Savage, M. A.; Bertram, C.; de Montigny, J.; Thorne, C. A.; Queen, R.; Lako, M.; Hilgen, G.; Sernagor, E.

Postnatal mouse retinal development is a multi-faceted process involving the coordinated interaction of spontaneous neural activity as retinal waves, vascular plexus growth, and programmed cell death. While these processes are known to interact at a coarse scale, the specific mechanisms integrating them have remained elusive. Using large-scale, widefield calcium imaging, high-density multielectrode array recordings, single cell RNA-seq, and immunohistochemistry, we characterise a tightly aligned centrifugal expansion pattern during retinal development. This pattern is common to stage II retinal wave onsets, vascular development, Heme oxygenase-1 (Hmox1) expressing microglia, apoptotic cell markers, and a novel set of auto-fluorescent cluster complexes (ACCs) identified in this study. Apoptotic cells are known to upregulate functional Pannexin1 (PANX1) hemichannels. These voltage-gated channels release purinergic molecules which act as "eat me" signals to neighbouring microglia. PANX1 hemichannel blockade with the drug probenecid results in a profound decrease in spontaneous wave frequency and strength, suggesting that retinal waves are indeed triggered by these apoptotic cells.

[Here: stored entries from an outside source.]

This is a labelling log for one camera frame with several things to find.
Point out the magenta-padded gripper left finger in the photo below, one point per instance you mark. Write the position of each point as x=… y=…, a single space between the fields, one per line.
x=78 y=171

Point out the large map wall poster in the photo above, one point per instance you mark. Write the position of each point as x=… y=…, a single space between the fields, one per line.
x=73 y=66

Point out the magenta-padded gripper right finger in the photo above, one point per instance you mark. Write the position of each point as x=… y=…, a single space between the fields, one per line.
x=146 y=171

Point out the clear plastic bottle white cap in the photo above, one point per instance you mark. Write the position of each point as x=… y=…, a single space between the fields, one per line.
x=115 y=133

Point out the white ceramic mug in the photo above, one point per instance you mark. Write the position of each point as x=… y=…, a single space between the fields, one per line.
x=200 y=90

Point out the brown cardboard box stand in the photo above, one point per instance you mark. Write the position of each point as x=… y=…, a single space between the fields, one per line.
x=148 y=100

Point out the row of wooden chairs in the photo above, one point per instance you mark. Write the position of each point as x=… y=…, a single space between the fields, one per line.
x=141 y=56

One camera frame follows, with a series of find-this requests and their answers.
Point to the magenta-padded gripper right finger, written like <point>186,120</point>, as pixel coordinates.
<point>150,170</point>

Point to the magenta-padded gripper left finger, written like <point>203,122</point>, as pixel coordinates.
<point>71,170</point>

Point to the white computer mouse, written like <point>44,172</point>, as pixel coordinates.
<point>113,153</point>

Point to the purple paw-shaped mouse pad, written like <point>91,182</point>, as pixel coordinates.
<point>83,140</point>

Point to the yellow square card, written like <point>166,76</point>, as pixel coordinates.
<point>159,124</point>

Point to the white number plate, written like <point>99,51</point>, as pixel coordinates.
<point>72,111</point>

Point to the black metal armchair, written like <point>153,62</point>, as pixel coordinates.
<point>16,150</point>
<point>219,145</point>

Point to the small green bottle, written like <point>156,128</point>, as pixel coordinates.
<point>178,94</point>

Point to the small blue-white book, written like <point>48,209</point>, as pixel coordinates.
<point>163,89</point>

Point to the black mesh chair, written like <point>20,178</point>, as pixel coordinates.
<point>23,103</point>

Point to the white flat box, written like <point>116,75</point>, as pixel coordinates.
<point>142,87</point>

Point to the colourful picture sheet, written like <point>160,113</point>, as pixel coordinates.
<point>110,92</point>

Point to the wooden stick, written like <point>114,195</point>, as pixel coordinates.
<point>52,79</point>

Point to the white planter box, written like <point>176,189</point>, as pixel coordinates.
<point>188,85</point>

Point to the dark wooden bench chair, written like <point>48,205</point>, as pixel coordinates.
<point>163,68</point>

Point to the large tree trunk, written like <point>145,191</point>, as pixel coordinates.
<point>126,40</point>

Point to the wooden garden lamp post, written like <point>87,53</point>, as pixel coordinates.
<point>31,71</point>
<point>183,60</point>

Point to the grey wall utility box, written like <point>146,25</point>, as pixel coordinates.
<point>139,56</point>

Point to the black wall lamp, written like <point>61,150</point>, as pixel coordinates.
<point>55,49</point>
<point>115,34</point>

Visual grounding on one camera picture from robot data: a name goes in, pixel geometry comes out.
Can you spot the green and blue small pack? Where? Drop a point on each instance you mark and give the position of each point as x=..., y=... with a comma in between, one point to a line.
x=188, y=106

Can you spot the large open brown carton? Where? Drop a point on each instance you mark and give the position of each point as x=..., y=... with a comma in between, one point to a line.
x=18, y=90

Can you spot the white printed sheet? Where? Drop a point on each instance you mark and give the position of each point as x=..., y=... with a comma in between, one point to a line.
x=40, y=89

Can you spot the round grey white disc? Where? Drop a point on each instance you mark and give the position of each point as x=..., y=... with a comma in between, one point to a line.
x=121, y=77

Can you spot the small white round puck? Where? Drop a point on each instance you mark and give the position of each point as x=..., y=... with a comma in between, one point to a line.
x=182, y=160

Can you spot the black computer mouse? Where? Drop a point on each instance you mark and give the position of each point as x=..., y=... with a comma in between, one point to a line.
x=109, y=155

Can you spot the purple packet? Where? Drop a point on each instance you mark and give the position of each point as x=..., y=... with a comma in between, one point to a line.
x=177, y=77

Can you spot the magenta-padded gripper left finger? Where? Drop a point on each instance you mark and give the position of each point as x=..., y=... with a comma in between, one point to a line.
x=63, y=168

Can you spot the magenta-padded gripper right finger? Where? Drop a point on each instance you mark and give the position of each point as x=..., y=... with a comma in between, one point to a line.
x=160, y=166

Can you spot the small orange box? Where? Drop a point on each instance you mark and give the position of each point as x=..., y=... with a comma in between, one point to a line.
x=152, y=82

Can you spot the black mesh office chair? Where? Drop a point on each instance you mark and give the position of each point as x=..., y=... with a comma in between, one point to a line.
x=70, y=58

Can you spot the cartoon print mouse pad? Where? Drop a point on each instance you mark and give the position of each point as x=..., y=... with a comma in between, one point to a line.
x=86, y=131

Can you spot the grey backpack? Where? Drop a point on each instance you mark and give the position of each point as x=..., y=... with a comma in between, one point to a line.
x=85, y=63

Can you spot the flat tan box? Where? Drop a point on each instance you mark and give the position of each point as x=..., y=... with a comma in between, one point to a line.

Taken together, our observations suggest that spontaneous waves are initially triggered in hotspots by hyperactive apoptotic RGCs in unvascularised retinal areas. These apoptotic cells release purinergic molecules via PANX1 hemichannels, leading to wave generation. This hyperactivity leads to local hypoxic conditions, which, coupled with high extracellular ATP concentrations, promotes angiogenesis. Once blood vessels reach a particular hotspot, ATP release activates Hmox1 positive microglia, which engulf the dying RGCs, creating the auto-fluorescent clusters. We suggest that these early occurring events may be universal in the developing CNS, causally linking early neural activity, programmed cell death and angiogenesis.